I have a confession and this is probably the hardest, most exposing one that I’ve written so far. I’m so nervous to be putting this out there. Not because it demonstrates my most awful parenting but because I’m about to talk about an issue that is SO hard for me to talk about.
This ‘issue’ brings up such strong feelings of shame that when it happens, I can’t breathe. It will be familiar to most of you. In fact, most women have this ‘issue’ and it makes us feel unworthy.
But I’ve chosen to share this with you for so many reasons beyond the fact that I know many of you will relate to the ‘issue’ itself. The main reason is that I want to show where this issue ‘took’ me. How history gets triggered and where that can leave us when we’re trying to parent. And I want to show you how I dealt with it and at the same time didn’t deal with it.
Plus, the bottom line is that it happened and I want to be real with you. I have been so far and I don’t plan to change that.
What is this issue? It’s my body. Well to be truthful, it’s my booty.
It all began with sand-boarding in the gorgeous Kalbarri (WA) over the school holidays with my fella and kids. Now I was already a little out of my comfort zone because some of those dunes were really high and steep! But I was determined to give it a go and have fun … which I truly did. Until my daughter made a comment about my ‘huge bum’.
Now I want to point out 2 things here.
1.She wasn’t trying to be mean.
2.I don’t talk negatively about my body in front of my kids at all.
So really, her comment could be best described as an unemotional observation.
That made it worse. It stung! And here is what happened.
I felt small. I emotionally and physically distanced myself from her, my other kids and at the time, my husband. I was choked up on and off. I laid low through the drive back to our accommodation and for the rest of the afternoon.
Now my point in writing this is to confess that in the moments (hours, if I’m honest) after she said that, I felt profound shame … which is something I felt almost every day during Year 10. Yep. From the age of 14-15 years one of the popular boys at my school tormented me most days about my weight. More specifically my arse.
Now to give you some perspective which I too gained somewhere in my 20’s, at that time in my life I swam 5 mornings a week in a squad. I was about 45kg. So realistically, I had NOTHING to worry about. I know. I hear you. SOOOO many women relate to this story, shaking their heads at their younger selves that believed they were ‘fat’ when they definitely were not.
In hindsight, my arse was pretty good back then! But it didn’t matter. That boy and his posse convinced me otherwise. This was on the back of a mother who I adore, but who passed on her body image issues to myself and my sister. I.e. Don’t eat that or you’ll end up fat like me. Of course she wasn’t fat and of course, I grew up to have exactly the same body shape as she does.

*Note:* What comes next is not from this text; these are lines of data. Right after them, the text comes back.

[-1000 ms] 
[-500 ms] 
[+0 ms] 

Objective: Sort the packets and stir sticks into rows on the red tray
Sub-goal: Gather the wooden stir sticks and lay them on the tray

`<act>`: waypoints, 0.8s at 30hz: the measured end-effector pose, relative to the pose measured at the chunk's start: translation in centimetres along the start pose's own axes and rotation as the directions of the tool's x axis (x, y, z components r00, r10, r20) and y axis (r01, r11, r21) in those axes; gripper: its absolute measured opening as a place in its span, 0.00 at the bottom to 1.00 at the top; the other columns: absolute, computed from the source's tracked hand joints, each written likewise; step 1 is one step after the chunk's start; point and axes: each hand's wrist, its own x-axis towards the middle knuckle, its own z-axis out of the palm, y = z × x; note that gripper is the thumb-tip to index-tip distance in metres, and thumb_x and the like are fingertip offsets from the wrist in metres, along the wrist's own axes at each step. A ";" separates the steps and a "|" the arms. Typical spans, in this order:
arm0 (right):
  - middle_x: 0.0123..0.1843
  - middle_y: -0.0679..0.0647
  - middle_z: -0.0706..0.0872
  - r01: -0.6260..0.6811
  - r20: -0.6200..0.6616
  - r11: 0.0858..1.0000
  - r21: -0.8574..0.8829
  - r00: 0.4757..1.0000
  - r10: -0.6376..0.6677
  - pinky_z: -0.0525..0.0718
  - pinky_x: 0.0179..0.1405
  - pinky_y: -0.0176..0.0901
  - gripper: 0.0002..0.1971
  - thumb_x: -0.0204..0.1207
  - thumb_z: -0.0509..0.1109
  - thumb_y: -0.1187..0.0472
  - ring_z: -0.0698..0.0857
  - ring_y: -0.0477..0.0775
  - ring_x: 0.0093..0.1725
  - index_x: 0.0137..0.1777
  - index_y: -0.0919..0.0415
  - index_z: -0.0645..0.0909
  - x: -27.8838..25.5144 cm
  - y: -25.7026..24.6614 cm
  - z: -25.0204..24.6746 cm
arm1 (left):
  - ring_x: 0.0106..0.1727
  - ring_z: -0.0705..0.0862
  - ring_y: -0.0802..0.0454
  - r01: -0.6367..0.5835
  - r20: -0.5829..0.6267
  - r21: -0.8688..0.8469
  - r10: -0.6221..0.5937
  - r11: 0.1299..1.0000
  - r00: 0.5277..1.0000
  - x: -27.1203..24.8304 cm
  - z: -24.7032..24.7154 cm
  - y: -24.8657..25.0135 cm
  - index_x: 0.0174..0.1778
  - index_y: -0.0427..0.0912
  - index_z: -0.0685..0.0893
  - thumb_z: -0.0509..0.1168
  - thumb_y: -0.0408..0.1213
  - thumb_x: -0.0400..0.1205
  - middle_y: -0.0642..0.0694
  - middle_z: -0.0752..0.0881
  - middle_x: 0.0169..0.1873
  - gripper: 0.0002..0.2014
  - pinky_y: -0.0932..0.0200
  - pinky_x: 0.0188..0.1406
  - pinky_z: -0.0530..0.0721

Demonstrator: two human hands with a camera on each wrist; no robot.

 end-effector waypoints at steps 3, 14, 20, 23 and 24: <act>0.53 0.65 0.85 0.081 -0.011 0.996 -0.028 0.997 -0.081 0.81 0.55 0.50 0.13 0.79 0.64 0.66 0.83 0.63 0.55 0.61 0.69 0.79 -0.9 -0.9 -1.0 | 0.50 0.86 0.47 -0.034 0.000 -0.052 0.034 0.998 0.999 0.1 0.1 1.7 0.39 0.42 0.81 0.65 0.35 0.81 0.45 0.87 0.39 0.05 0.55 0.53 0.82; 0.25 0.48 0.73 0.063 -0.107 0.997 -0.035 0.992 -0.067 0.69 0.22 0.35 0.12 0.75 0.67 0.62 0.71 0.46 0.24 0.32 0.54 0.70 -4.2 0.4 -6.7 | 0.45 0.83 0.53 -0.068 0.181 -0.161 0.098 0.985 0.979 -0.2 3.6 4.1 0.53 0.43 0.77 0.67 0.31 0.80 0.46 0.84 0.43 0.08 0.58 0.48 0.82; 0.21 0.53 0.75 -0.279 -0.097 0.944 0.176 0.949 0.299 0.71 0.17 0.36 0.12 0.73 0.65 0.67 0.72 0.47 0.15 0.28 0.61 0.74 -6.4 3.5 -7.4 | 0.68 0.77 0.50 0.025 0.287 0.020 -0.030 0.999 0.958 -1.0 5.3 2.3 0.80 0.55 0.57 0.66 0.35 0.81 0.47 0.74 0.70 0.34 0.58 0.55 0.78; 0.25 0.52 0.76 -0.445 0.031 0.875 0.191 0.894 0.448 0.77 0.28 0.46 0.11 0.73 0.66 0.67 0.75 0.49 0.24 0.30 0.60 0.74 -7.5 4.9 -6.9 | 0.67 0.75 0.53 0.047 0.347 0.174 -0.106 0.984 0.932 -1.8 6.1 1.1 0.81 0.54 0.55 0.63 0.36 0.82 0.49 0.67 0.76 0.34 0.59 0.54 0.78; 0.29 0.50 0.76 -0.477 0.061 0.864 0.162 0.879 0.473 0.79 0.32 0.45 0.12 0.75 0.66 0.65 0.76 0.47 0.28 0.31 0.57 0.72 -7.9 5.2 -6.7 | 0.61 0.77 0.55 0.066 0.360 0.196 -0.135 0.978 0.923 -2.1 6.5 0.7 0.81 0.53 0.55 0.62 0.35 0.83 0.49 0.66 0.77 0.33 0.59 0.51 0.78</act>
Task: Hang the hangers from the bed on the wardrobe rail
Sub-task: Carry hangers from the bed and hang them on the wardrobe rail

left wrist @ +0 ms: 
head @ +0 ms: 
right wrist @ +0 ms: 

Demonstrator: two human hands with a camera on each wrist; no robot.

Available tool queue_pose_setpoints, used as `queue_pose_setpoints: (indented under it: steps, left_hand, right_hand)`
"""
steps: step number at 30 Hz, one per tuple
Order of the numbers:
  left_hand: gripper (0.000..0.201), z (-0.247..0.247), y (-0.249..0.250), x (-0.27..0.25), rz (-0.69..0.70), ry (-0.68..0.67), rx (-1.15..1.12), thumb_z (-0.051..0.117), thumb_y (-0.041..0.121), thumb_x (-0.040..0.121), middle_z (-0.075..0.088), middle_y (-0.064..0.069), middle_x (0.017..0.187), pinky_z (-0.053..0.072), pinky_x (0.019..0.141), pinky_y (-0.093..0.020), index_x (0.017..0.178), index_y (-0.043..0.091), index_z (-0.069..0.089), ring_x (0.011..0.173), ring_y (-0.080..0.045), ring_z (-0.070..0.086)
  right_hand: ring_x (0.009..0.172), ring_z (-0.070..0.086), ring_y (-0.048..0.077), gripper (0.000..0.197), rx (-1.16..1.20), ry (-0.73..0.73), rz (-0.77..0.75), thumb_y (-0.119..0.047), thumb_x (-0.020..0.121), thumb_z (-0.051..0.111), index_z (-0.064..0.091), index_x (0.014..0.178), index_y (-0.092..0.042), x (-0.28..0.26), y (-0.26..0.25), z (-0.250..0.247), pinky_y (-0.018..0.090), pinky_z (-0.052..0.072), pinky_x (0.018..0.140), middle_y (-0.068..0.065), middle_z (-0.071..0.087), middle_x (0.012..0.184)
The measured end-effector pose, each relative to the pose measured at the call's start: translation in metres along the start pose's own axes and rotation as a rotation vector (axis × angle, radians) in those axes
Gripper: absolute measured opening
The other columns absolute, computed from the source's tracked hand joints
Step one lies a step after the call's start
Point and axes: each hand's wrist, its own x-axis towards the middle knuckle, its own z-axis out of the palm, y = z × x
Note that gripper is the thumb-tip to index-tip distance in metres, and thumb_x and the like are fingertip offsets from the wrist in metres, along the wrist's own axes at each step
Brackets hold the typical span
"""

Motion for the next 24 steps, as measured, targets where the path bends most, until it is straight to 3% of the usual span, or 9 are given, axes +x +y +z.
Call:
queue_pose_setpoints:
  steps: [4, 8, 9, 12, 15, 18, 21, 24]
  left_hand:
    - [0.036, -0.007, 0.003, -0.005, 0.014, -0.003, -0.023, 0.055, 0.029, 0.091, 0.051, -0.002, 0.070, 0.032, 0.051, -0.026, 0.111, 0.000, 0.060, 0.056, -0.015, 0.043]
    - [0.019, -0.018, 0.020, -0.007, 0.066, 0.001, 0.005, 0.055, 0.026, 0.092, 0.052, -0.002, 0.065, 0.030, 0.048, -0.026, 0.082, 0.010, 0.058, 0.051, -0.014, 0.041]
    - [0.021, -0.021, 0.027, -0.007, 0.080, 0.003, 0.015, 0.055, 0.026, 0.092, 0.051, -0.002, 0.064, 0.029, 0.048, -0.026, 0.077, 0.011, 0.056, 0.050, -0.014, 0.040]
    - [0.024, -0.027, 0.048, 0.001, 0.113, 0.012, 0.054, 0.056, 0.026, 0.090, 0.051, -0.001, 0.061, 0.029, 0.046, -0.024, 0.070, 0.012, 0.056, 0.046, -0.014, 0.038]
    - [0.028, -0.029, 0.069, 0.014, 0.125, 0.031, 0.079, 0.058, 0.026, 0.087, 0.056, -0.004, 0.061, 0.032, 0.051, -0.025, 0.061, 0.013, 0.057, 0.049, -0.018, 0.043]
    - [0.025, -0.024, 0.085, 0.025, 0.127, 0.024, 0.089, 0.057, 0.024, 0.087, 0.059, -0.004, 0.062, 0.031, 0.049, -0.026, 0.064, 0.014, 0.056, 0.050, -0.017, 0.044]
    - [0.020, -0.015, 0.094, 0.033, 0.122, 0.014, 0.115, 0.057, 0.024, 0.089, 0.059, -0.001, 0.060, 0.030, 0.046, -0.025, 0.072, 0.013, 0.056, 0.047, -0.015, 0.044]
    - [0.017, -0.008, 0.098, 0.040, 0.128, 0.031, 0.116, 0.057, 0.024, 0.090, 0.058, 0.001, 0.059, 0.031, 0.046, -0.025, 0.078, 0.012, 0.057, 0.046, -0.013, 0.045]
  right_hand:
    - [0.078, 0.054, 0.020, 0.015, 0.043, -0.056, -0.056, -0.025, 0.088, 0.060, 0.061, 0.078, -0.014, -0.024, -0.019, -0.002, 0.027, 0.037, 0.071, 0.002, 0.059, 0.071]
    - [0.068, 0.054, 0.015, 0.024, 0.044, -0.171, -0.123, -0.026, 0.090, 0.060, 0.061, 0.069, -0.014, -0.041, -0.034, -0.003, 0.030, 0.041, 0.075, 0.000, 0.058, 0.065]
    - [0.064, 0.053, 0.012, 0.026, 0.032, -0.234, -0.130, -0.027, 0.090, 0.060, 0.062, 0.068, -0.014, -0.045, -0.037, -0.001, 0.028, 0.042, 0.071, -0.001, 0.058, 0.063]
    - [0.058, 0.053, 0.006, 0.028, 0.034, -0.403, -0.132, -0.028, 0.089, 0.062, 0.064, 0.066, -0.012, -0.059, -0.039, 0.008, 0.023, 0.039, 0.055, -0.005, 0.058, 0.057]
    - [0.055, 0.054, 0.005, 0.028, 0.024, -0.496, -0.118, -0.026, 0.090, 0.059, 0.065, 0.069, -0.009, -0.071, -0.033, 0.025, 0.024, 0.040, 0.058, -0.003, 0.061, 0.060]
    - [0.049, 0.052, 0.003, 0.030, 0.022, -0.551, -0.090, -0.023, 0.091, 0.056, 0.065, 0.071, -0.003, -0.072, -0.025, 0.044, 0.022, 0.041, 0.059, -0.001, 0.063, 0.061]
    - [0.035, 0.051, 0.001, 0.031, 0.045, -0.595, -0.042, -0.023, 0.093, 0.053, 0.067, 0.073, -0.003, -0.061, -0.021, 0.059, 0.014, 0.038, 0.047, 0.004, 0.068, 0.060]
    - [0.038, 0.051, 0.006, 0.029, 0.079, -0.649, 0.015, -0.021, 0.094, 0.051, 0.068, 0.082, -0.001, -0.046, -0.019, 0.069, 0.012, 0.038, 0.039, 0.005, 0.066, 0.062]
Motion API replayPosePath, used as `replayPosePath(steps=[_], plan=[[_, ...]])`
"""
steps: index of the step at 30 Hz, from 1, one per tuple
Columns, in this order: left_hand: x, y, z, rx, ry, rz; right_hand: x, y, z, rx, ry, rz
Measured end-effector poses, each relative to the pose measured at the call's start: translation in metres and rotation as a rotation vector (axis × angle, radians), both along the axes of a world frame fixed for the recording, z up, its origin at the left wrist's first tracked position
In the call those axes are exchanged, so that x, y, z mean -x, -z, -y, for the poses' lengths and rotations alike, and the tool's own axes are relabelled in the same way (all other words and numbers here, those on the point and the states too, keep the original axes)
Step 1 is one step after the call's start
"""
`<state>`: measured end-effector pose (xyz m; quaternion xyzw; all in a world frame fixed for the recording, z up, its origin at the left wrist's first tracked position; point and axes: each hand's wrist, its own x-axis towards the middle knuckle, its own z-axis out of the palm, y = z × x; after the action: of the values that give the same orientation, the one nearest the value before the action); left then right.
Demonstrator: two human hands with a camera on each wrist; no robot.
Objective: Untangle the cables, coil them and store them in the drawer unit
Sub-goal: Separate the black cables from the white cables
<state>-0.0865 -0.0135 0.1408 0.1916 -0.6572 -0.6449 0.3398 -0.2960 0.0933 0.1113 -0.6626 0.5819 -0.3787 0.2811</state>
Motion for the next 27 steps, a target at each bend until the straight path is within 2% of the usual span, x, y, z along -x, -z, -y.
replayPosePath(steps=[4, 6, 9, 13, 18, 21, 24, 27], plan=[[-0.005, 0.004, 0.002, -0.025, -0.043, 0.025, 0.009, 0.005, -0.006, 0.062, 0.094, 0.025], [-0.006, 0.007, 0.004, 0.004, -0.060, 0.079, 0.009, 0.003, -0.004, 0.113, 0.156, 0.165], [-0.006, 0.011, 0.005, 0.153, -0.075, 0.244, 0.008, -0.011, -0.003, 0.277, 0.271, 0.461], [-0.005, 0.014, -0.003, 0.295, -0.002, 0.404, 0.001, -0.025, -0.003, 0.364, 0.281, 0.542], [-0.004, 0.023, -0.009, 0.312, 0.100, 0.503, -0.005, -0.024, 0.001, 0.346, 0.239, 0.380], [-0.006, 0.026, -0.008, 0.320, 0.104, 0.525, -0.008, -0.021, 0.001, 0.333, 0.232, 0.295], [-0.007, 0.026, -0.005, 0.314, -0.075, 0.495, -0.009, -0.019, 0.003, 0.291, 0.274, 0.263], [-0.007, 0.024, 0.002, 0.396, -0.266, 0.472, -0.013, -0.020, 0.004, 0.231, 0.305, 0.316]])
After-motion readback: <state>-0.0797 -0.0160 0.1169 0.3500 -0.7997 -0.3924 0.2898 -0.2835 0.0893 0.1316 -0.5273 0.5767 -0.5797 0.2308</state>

So needless to say, that one comment from my daughter had me drowning in shame and feeling 14 years old. And the point of me telling you this? Well what resources does a mother, who feels like she’s 14 years old because her high school baggage has been triggered, when dealing with her 12-year-old daughter? Very very few. I was completely ill-equipped to deal with the situation in an adult way. I couldn’t laugh it off. I couldn’t talk to her about how much that hurt my feelings. I had nothing. That wound runs so deep that sometimes when I least expect it, it brings me to my knees and that day was one of those days. Trying to parent in moments like that. Well that’s really really hard to do!
A day later I was still a little teary. But I clawed my way out of the pit of shame. I did this by acknowledging my reaction, knowing where it came from, telling my husband what was going on for me, asking for some reassurance and then asking for some space (he gave both willingly), crying about it and then journalling the shit out of it.
As Brene Brown says, the antidote of shame is empathy and my husband gave me doses of that. He knew something was up but I CHOSE to reach out to him, I CHOSE to talk about my shame and I CHOSE to ask for what I needed.
Now he doesn’t know my issue. He’s carrying a few extra kilos himself but like most men, still struts around the bedroom and bathroom like he’s the king! But he knows shame from his own life experience. He’s human. And so I connected with him ‘one human to another human’ and he helped me begin to climb out of the pit.
Having said that, I’m still not sure I’ll talk about it with my daughter. I wish I could but I’ll have to see how I go.
So my confession is this, I didn’t parent well that day. In fact, I checked out for the afternoon. But like everything, today is a new day.